Required work
Retrieve each line that contains the word "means" from the entries below.

Source material
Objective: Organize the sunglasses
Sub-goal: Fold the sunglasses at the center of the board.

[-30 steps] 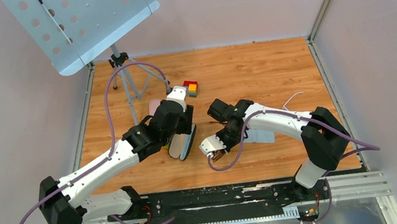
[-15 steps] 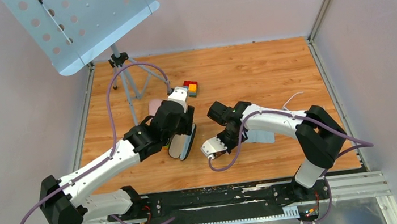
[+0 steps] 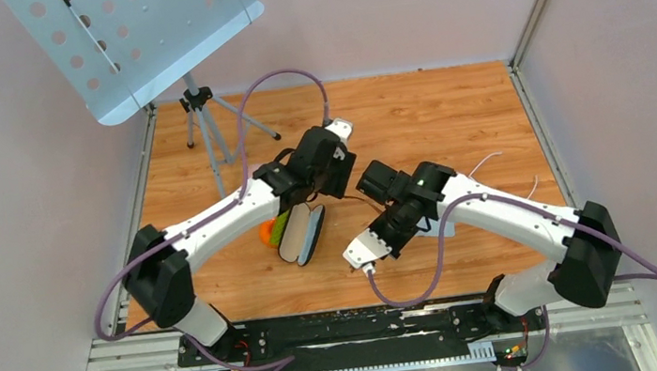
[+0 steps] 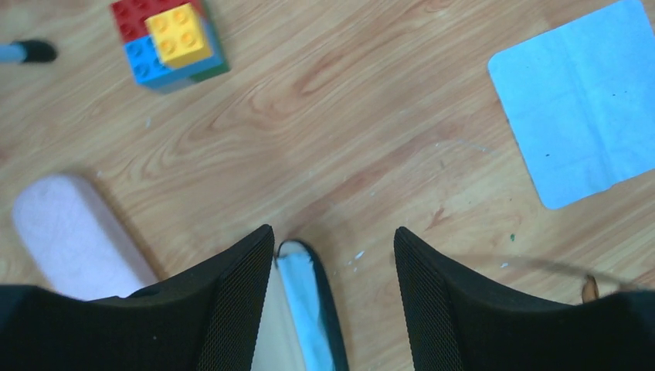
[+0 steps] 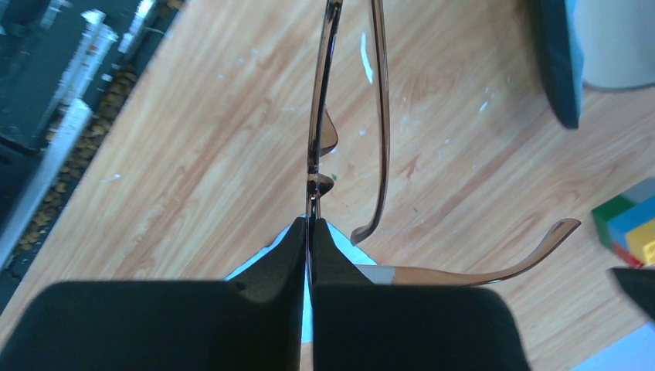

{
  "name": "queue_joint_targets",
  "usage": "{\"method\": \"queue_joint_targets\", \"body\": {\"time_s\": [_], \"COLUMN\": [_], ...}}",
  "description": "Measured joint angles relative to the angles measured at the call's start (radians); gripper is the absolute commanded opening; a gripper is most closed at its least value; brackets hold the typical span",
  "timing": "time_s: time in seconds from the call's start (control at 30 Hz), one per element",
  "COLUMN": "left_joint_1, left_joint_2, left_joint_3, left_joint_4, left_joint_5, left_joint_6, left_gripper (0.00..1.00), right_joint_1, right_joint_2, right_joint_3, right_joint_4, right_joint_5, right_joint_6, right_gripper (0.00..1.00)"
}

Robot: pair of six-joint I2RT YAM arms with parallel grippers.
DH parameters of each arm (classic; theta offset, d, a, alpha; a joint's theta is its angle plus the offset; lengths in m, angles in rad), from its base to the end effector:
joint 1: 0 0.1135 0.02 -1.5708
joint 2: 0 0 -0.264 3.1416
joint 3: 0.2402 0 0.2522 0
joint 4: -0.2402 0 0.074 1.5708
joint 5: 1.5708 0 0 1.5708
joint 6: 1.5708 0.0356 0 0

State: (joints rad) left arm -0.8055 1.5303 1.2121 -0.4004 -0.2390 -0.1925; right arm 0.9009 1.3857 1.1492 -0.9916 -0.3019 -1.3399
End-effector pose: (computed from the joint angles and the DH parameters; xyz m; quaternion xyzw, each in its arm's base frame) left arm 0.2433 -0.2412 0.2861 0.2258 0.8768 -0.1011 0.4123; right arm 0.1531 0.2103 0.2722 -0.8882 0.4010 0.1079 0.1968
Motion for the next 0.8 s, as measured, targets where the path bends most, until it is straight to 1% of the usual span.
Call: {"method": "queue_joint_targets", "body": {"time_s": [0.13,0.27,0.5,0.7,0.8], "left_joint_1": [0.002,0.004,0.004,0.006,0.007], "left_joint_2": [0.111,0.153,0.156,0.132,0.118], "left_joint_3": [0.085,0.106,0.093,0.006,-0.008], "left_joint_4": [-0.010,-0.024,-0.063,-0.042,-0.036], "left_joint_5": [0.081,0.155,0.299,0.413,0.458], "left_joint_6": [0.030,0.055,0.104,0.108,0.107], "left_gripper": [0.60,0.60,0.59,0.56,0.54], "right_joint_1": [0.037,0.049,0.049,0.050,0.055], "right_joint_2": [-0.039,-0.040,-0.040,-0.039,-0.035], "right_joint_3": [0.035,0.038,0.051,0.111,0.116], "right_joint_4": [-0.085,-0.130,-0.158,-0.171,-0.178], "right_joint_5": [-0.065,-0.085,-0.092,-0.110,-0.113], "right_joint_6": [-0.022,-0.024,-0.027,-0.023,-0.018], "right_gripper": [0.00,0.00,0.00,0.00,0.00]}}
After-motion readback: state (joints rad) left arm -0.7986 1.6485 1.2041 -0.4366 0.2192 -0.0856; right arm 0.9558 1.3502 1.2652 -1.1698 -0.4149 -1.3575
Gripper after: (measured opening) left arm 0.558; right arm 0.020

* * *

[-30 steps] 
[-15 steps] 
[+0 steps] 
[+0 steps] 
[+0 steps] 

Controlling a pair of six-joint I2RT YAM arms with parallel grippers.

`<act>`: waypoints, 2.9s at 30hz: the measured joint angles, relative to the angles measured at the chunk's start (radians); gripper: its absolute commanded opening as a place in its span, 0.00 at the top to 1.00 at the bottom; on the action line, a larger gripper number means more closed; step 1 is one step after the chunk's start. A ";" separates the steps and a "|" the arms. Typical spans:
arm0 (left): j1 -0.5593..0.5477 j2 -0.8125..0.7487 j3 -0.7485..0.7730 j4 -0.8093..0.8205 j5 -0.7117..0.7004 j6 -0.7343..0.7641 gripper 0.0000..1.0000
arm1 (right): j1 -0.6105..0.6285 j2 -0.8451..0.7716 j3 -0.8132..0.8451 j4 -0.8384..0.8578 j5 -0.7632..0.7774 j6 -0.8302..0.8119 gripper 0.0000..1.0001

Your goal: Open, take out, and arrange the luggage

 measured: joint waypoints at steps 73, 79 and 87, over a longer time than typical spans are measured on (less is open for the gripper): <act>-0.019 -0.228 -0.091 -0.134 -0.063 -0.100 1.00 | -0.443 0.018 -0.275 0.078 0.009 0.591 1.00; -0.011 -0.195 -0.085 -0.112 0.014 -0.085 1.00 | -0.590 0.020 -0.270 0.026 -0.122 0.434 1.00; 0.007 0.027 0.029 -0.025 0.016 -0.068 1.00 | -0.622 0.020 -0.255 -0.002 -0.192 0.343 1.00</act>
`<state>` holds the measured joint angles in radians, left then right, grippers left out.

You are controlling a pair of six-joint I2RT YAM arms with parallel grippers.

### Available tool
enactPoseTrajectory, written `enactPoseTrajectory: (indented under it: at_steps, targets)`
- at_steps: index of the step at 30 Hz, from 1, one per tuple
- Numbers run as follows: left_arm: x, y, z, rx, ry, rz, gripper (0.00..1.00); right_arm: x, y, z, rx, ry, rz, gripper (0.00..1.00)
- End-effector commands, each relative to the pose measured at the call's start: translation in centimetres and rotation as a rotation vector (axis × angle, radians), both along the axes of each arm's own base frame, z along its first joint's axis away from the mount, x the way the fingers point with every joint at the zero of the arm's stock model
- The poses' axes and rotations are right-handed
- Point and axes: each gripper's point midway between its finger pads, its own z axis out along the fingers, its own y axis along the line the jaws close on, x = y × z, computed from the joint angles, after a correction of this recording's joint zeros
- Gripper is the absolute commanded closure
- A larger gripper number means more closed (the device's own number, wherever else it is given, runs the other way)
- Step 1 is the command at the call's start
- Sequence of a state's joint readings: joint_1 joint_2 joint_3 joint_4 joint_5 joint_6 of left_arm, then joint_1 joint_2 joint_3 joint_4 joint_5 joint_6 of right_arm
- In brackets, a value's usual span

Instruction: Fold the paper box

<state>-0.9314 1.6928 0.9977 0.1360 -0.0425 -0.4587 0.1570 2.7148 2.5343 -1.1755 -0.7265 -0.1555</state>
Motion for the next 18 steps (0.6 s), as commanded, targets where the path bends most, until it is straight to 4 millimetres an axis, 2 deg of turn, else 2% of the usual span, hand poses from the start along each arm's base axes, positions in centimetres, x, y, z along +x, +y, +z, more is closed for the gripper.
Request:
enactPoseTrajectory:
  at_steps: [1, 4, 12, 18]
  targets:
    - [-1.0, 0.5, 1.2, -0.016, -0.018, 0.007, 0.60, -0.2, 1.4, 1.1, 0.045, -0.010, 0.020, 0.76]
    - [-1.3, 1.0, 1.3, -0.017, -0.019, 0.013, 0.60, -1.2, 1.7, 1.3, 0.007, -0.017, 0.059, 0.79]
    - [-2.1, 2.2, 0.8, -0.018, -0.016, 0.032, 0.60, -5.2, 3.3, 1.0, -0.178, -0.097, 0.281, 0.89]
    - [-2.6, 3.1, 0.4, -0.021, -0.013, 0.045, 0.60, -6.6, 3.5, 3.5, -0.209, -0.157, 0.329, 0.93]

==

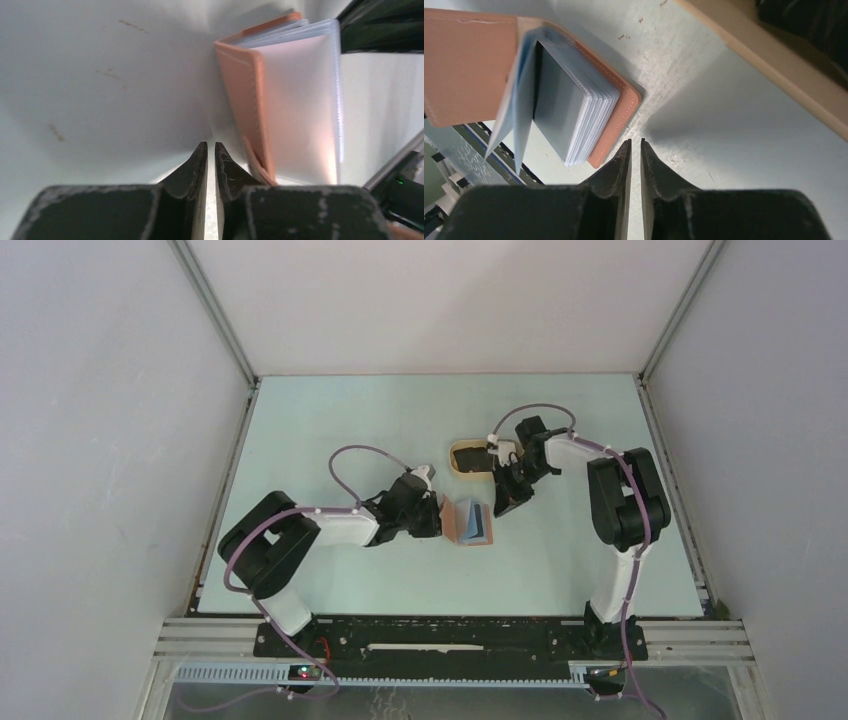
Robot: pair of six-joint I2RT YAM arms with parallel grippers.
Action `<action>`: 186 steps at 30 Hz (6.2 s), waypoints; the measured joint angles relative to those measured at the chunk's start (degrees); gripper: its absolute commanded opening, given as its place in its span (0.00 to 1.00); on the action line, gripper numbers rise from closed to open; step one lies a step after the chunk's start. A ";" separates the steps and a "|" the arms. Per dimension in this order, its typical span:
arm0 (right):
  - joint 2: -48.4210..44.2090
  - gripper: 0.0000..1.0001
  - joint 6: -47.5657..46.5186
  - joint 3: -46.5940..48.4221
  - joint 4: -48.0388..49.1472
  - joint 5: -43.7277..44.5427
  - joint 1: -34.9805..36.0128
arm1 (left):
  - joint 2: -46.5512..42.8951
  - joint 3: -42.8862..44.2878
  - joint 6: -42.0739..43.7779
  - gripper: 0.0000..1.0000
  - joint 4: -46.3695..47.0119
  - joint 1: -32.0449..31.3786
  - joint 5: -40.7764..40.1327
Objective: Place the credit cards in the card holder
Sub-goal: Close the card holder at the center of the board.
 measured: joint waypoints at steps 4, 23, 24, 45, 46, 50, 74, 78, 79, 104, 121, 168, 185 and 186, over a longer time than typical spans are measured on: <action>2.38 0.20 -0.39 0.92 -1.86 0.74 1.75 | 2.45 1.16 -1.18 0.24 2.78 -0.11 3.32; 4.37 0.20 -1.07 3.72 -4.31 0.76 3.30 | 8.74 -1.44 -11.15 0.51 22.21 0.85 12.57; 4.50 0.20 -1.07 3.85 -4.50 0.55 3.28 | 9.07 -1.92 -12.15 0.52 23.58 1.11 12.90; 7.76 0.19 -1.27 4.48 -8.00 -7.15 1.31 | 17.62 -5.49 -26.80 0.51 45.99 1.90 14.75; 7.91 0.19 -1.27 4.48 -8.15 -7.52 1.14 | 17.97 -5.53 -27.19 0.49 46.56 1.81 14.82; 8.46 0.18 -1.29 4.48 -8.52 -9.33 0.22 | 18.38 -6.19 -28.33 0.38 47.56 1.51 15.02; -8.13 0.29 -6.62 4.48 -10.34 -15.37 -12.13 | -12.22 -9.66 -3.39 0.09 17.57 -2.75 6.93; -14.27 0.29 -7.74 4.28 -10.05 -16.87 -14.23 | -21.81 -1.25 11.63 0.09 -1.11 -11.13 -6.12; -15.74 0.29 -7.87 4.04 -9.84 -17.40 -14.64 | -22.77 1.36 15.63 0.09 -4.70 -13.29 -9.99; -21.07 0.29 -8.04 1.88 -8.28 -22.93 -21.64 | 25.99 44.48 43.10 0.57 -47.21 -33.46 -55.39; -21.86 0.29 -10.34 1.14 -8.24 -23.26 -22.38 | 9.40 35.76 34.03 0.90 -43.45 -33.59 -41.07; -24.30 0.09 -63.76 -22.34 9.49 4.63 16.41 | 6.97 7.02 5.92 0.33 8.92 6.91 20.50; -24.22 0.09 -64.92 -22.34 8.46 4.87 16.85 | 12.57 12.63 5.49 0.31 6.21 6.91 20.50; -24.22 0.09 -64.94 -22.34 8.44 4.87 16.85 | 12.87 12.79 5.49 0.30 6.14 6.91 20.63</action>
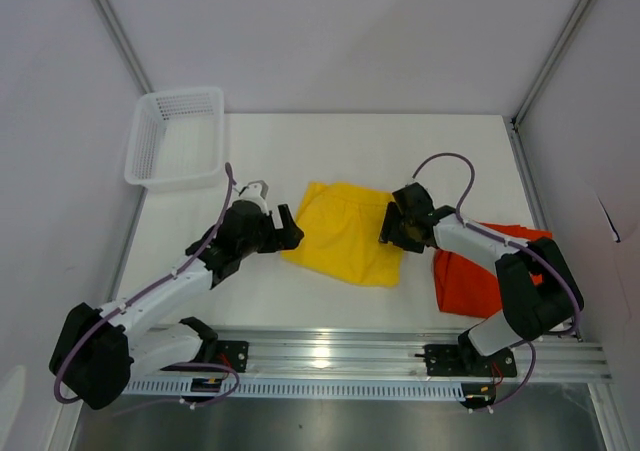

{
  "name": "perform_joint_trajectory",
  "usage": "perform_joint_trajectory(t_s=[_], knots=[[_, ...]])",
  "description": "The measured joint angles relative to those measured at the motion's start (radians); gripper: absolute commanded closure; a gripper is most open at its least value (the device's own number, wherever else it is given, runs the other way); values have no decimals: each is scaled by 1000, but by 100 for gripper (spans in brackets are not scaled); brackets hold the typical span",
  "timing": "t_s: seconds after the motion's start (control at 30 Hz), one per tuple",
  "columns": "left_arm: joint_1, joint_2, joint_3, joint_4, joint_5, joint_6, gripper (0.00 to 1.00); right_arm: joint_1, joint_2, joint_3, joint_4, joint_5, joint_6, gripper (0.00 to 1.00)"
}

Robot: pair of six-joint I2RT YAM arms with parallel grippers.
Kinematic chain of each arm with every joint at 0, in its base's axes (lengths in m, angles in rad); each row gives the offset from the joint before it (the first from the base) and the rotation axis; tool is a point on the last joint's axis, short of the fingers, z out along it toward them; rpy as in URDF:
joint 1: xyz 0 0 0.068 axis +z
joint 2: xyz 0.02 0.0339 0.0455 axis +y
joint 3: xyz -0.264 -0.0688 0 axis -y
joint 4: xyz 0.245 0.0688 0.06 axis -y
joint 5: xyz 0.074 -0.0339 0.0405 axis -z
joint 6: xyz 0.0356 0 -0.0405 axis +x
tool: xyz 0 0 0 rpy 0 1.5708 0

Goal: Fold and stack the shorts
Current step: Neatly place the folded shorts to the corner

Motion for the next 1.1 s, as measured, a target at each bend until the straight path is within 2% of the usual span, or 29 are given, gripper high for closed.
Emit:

Reply to the task
`<act>`: waypoints, 2.9s at 30hz: the measured joint angles, relative to the angles measured at the chunk's start (radians); gripper: its absolute commanded opening as a place in its span, 0.00 at the top to 1.00 at the bottom; on the action line, a larger gripper number means more closed; step 1 is one step after the chunk's start. A ";" separates the steps and a "|" the arms. Typical spans:
- A larger gripper number means more closed (the device's own number, wherever else it is given, runs the other way)

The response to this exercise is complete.